When I took the stupid direction at the sketchy fork off the trail that felt like it went through Namibia… things got weird. The grasses and reeds in the sketchy landbound estuary morass I’d ridden through were tall but once I’d gained some elevation they had dry soil for their roots and they got aggressive.
I was riding more or less straight, which is good because I couldn’t see where the front tire was making contact with the ground. Then I couldn’t see the front tire. No worries for the little motorcycle, just roll slowly and hope you don’t hit a badger hole… or a boa constrictor that somehow teleported to the wrong latitude. I’m starting to appreciate winter! The place I went would be a killing zone if winter didn’t eliminate most living things.
I had hope it would all turn out well because someone had driven that way before me. Something with very high clearance that squished the grass but didn’t kill it. A tractor?
I was very happy to see the tracks. I wasn’t ridiculously far out but from a practical standpoint I might as well be on Mars. This was exactly the point where “this is fun” turns into “I shouldn’t be here”.
But the tracks were true and eventually I found a hay field out there. Someone had baled it. Human existence. A good sign.
The bad sign was that the tractor had baled the field and drove back out the way it came. I kept rolling along and now the grass was unblemished. Yikes.
I caught the tiniest hint that maybe an ATV had been there once. Meh, that’s enough to keep going.

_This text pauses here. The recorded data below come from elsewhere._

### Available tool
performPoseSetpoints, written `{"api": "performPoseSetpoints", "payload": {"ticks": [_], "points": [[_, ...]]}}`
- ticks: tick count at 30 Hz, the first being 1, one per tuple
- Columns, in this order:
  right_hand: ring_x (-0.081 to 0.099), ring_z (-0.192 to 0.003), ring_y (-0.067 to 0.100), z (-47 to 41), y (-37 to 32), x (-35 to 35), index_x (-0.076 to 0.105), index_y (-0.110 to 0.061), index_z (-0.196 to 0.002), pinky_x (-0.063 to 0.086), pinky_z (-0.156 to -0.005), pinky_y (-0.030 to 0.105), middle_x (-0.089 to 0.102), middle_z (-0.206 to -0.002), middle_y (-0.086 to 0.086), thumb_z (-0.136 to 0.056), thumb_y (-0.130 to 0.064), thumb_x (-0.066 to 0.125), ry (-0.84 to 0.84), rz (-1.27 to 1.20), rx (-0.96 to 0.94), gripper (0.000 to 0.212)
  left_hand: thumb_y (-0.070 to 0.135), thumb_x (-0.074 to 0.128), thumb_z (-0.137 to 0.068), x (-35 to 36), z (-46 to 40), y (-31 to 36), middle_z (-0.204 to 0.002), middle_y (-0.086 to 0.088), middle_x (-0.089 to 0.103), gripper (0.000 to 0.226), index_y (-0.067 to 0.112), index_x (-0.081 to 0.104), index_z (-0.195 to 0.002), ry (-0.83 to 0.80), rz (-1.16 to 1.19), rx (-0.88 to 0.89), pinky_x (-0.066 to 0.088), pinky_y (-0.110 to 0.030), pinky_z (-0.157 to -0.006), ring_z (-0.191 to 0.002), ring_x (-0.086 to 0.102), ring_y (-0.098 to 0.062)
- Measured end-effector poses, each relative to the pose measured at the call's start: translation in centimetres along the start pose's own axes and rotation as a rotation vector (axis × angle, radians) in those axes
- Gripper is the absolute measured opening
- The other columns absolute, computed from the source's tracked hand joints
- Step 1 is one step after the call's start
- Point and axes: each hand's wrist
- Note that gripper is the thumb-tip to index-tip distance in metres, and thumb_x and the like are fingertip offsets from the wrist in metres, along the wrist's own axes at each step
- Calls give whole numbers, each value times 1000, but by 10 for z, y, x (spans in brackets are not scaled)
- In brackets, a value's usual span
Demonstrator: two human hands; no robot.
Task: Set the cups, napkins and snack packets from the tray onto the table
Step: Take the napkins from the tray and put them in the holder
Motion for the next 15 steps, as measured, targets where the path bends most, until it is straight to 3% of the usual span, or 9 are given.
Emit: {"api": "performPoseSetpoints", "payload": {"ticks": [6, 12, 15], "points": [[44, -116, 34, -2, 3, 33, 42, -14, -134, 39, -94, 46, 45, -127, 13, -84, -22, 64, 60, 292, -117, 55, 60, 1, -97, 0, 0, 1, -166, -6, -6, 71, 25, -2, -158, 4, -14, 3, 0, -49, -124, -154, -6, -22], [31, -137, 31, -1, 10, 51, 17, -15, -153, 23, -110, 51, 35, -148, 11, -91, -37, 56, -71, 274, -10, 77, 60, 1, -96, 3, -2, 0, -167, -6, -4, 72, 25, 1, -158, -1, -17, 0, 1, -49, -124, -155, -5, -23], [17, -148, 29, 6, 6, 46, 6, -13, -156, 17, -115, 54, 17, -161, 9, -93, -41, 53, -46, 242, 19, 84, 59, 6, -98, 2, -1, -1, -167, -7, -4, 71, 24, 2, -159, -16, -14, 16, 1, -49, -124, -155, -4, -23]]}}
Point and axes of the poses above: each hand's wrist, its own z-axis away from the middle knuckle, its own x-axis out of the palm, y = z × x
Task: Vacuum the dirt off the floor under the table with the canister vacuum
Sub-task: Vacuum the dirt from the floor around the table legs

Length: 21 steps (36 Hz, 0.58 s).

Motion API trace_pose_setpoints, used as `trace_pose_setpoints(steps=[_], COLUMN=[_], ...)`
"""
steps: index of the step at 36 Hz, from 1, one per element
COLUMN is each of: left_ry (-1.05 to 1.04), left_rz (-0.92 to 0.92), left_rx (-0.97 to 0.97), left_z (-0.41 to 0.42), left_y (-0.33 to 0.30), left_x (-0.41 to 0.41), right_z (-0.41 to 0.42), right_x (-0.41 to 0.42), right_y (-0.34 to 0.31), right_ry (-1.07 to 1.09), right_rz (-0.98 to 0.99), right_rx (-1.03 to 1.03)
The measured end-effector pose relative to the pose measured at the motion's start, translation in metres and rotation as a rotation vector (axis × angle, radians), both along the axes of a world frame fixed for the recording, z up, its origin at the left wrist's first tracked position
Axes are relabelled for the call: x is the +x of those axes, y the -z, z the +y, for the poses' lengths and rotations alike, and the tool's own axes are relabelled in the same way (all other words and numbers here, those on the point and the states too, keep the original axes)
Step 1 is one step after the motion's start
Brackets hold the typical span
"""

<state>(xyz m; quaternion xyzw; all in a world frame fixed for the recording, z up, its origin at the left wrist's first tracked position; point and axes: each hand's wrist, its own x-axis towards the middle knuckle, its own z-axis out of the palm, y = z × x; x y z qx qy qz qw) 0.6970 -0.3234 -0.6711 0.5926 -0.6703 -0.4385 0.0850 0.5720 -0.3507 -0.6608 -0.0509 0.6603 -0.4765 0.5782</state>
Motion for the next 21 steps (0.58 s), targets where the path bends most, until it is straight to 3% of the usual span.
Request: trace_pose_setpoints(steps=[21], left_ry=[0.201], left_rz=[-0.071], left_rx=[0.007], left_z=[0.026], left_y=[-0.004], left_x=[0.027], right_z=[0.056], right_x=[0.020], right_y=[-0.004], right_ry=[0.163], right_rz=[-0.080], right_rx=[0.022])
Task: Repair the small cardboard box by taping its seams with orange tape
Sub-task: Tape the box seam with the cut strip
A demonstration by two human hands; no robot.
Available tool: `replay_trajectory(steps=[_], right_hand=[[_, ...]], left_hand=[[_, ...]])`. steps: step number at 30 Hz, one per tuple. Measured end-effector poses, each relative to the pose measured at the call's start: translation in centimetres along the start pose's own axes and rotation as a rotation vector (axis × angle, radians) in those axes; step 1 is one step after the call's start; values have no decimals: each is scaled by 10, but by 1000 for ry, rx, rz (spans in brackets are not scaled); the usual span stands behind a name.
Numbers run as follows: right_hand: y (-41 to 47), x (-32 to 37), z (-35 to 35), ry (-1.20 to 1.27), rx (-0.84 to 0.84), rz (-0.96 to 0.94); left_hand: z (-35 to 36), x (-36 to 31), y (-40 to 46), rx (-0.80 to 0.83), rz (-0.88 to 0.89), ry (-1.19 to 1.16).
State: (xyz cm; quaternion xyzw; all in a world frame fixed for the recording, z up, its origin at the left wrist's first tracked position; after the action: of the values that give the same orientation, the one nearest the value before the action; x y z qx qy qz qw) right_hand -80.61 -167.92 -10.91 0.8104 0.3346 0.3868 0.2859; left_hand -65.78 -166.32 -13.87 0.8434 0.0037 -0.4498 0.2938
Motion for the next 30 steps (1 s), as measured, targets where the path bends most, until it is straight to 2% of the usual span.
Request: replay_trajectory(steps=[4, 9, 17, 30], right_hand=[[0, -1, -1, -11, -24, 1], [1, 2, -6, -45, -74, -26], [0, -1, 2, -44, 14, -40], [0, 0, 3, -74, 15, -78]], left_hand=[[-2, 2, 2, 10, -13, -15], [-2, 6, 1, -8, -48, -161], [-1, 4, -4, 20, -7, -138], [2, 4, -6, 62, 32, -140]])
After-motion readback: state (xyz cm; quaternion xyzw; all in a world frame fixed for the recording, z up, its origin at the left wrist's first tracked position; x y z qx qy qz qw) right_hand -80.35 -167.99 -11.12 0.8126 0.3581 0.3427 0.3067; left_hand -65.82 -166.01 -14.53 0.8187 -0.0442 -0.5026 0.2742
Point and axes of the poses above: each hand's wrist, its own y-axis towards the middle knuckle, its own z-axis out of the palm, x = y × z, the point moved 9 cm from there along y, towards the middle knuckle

By my reckoning I was following a survey line that had the ubiquitous “access trail” on the boundary and the access trail was more theoretical than actual. One side was Federal, the other side was the farmer’s land that wasn’t good enough to be a hay field, on every side the ticks brushed from the grass and crawled on my jacket.
I expected to find a turn in the boundary. A 90 degree deviation. Make the turn and you’re heading back toward pavement. Miss the turn and you’ve become an idiot bushwacking though a swamp following the idea of a compass bearing as envisioned by a surveyor in an office in the 1900’s.
Damn. I must have missed it. I stopped. I tried to put the kickstand down and it was so tangled in grass that it didn’t fully extend. I almost dropped the bike! I had to stay on the bike because I didn’t feel like messing with the ground enough to make a clear spot for the kickstand. But still, I didn’t think I was actually “lost”. I’d been watching, if there was a boundary line it must have been the faintest of traces.
Honey Badger said “relax, we got this”. I rolled ahead. I promised myself I’d turn around if I went another 200 yards without finding the turn. Not 20 yards later I found it. It was so obvious that an airplane could see it… but not me. Down there in the mess it was completely invisible until I was right on top of it.
I took the turn and things mellowed out quickly. Within a few hundred yards there were tracks again. Then someone had done a crude half assed job with a brush hog. I stopped to brush off ticks. Heaven! A quarter mile later I passed a remote off grid cabin. More tracks. A couple miles later I was on pavement.
A lesson in life. I’d been so mired in grass that the kickstand wouldn’t go down but I was simultaneously very close to the route out. It had been a perfect little detour.
Also, a great test of my equipment. Everything but my GoPro had worked flawlessly and who needs photos? Spoken too soon!
When I met Odin and his side chick a few miles later I didn’t get a photo!